K.P. JADHAV1*, P.M. TAMILARASI2, G.R. SAYKHEDKAR3, N. SENTHIL4, M. RAVEENDRAN5, J. RAMALINGAM6
1Centre for Plant Molecular Biology and Biotechnology, TNAU, Coimbatore, Tamil Nadu, India
2Centre for Plant Breeding and Genetics, TNAU, Coimbatore, Tamil Nadu, India
3Centre for Plant Molecular Biology and Biotechnology, TNAU, Coimbatore, Tamil Nadu, India
4Department of Biotechnology, AC & RI, TNAU, Madurai.625 104, Tamil Nadu, India
5Centre for Plant Molecular Biology and Biotechnology, TNAU, Coimbatore, Tamil Nadu, India
6Centre for Plant Molecular Biology and Biotechnology, TNAU, Coimbatore, Tamil Nadu, India
* Corresponding Author : kashjadhav2007@gmail.com
Received : 08-09-2015 Accepted : 29-10-2015 Published : 14-11-2015
Volume : 7 Issue : 9 Pages : 652 - 657
Int J Agr Sci 7.9 (2015):652-657
Keywords : Peronosclerospora sorghi, Recombinant Inbred Line, Spreader row technique, co-segregation, Marker assisted selection
Academic Editor : Rachana Chandragupta Acharya, Deivasigamani Manivelu, U. K. S. Kushwaha, Pallav Kaushik Deshpande
Conflict of Interest : None declared
Acknowledgements/Funding : Financial support from DBT for the project BT/PR/108910/GBD/27/111/2008 and UGC for providing junior research fellowship to first author is greatly acknowledged.

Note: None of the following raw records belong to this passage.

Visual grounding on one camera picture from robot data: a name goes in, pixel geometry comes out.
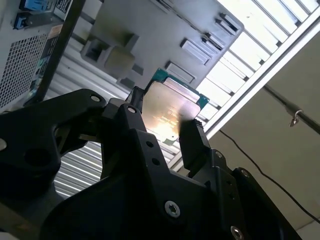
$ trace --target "blue connector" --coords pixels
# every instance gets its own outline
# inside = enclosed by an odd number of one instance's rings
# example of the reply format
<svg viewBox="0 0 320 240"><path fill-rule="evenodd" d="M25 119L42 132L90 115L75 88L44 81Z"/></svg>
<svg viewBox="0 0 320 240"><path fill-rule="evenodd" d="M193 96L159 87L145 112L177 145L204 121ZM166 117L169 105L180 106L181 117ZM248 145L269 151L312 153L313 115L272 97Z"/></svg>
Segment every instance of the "blue connector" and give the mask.
<svg viewBox="0 0 320 240"><path fill-rule="evenodd" d="M50 10L54 2L54 0L21 0L20 9L44 12Z"/></svg>
<svg viewBox="0 0 320 240"><path fill-rule="evenodd" d="M20 29L28 27L27 19L28 19L28 17L30 15L31 14L28 13L28 12L18 13L16 15L16 18L15 18L15 21L14 21L13 29L20 30Z"/></svg>

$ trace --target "screw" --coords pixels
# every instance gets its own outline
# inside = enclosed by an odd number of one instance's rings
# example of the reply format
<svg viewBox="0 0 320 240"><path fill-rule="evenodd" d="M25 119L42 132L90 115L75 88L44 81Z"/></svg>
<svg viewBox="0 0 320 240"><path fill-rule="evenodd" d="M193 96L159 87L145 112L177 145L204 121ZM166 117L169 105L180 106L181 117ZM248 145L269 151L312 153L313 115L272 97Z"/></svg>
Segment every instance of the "screw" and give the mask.
<svg viewBox="0 0 320 240"><path fill-rule="evenodd" d="M7 142L0 138L0 151L5 150L7 148Z"/></svg>
<svg viewBox="0 0 320 240"><path fill-rule="evenodd" d="M236 239L236 240L244 240L245 239L244 235L239 230L239 228L237 228L235 226L231 226L230 230L231 230L231 234L234 237L234 239Z"/></svg>
<svg viewBox="0 0 320 240"><path fill-rule="evenodd" d="M100 102L100 98L98 98L97 96L92 95L91 99L95 102Z"/></svg>
<svg viewBox="0 0 320 240"><path fill-rule="evenodd" d="M164 204L164 209L170 217L177 219L180 216L180 208L174 201L167 201Z"/></svg>
<svg viewBox="0 0 320 240"><path fill-rule="evenodd" d="M221 152L219 152L219 151L215 151L215 154L220 158L220 159L222 159L224 156L222 155L222 153Z"/></svg>
<svg viewBox="0 0 320 240"><path fill-rule="evenodd" d="M249 176L249 173L247 173L245 170L241 170L241 173L242 173L244 176L246 176L247 178L250 177L250 176Z"/></svg>
<svg viewBox="0 0 320 240"><path fill-rule="evenodd" d="M129 110L129 112L131 112L131 113L133 113L133 114L135 114L137 111L133 108L133 107L131 107L131 106L128 106L128 110Z"/></svg>

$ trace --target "corrugated metal panel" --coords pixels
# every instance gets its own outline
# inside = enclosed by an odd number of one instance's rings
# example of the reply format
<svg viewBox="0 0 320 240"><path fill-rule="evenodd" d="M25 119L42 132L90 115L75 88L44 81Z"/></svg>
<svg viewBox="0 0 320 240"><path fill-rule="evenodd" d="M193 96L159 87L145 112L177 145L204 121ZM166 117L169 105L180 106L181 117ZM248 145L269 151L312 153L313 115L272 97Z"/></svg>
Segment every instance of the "corrugated metal panel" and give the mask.
<svg viewBox="0 0 320 240"><path fill-rule="evenodd" d="M289 47L287 43L298 38L299 29L306 27L303 22L310 21L308 16L320 15L315 11L318 7L315 0L219 1L244 23L245 31L198 87L210 98L210 104L198 116L208 136L219 118ZM86 1L46 99L81 88L96 91L107 101L125 99L129 94L117 85L116 79L81 58L80 52L101 5L99 0ZM173 146L160 143L160 146L168 166L179 170L183 165L179 161L179 143L175 142ZM89 142L62 158L55 179L57 191L65 197L71 196L99 181L101 171L100 145Z"/></svg>

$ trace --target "bolt hole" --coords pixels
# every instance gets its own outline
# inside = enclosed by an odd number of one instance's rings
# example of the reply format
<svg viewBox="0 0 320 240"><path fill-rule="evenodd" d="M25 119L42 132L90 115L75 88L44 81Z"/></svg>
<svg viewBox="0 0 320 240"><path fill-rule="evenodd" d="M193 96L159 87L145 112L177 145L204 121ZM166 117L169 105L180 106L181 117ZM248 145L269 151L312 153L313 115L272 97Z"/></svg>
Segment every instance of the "bolt hole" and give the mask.
<svg viewBox="0 0 320 240"><path fill-rule="evenodd" d="M159 160L158 160L158 159L156 159L156 158L152 158L152 163L153 163L154 165L157 165L157 166L159 166L159 165L160 165Z"/></svg>
<svg viewBox="0 0 320 240"><path fill-rule="evenodd" d="M149 148L153 148L154 147L153 143L150 142L150 141L147 141L146 144L148 145Z"/></svg>
<svg viewBox="0 0 320 240"><path fill-rule="evenodd" d="M218 158L222 159L224 156L219 151L215 151L215 154L218 156Z"/></svg>
<svg viewBox="0 0 320 240"><path fill-rule="evenodd" d="M169 209L172 213L176 214L177 213L177 209L175 206L173 206L172 204L169 205Z"/></svg>
<svg viewBox="0 0 320 240"><path fill-rule="evenodd" d="M234 234L236 235L237 238L239 238L239 239L241 238L241 235L238 231L235 231Z"/></svg>
<svg viewBox="0 0 320 240"><path fill-rule="evenodd" d="M95 95L91 95L91 99L92 99L93 101L95 101L95 102L100 102L100 101L101 101L100 98L97 97L97 96L95 96Z"/></svg>
<svg viewBox="0 0 320 240"><path fill-rule="evenodd" d="M247 173L245 170L241 170L241 173L242 173L245 177L249 178L249 173Z"/></svg>
<svg viewBox="0 0 320 240"><path fill-rule="evenodd" d="M135 114L136 112L137 112L137 110L135 110L133 107L131 107L131 106L128 106L128 110L129 110L129 112L131 112L131 113L133 113L133 114Z"/></svg>
<svg viewBox="0 0 320 240"><path fill-rule="evenodd" d="M229 193L228 195L232 200L235 200L235 196L233 196L231 193Z"/></svg>
<svg viewBox="0 0 320 240"><path fill-rule="evenodd" d="M50 154L46 149L29 149L24 154L24 160L33 167L44 167L50 163Z"/></svg>

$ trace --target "metal hook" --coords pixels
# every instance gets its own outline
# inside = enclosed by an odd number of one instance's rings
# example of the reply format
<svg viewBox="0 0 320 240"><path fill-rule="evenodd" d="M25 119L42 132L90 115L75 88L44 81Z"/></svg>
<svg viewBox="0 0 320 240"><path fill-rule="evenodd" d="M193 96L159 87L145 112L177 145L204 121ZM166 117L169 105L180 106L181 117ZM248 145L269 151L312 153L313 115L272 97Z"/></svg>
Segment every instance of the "metal hook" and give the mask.
<svg viewBox="0 0 320 240"><path fill-rule="evenodd" d="M293 126L295 126L299 122L298 113L301 113L301 112L303 112L301 109L295 112L294 117L292 118L291 122L289 123L290 128L292 128Z"/></svg>

Sorghum downy mildew (SDM) caused by Peronosclerospora sorghi is a major constraint, which drastically affects maize production and productivity. Conventional breeding approaches to resolve the problem through evolving resistant varieties has resulted in limited success due to the longer breeding cycle. In order to exploit marker assisted selection (MAS) approach for developing resistant varieties, there is a paucity of information on markers linked with the trait. We report here the strategy for identification of markers linked to SDM resistance by selective genotyping, a first crucial step towards selection of resistant lines through MAS. The mapping population of maize Recombinant Inbred lines (158) of UMI 79 and UMI 936 (w) was developed and screened for their resistance levels, both in the field and glasshouse conditions, by spreader row technique and seedling spray inoculation technique, respectively. A total of 35 SSRs, 6 reported to be linked to SDM disease resistance QTL earlier with 29 other SSRs located on chromosome 3 was surveyed for parental polymorphism. Interestingly, of the six markers reported earlier, four were found polymorphic for the parents used in the present study also along with nine other markers. Through phenotypic screening, extreme phenotypes comprising of seven each of resistant and susceptible RILs, were selected and used for selective genotyping employing the polymorphic markers. Among the 13 markers surveyed, an SSR marker bnlg420 showed co-segregation with SDM resistant lines which proves to be a potential tag for introgression of the SDM resistant trait in UMI79 background.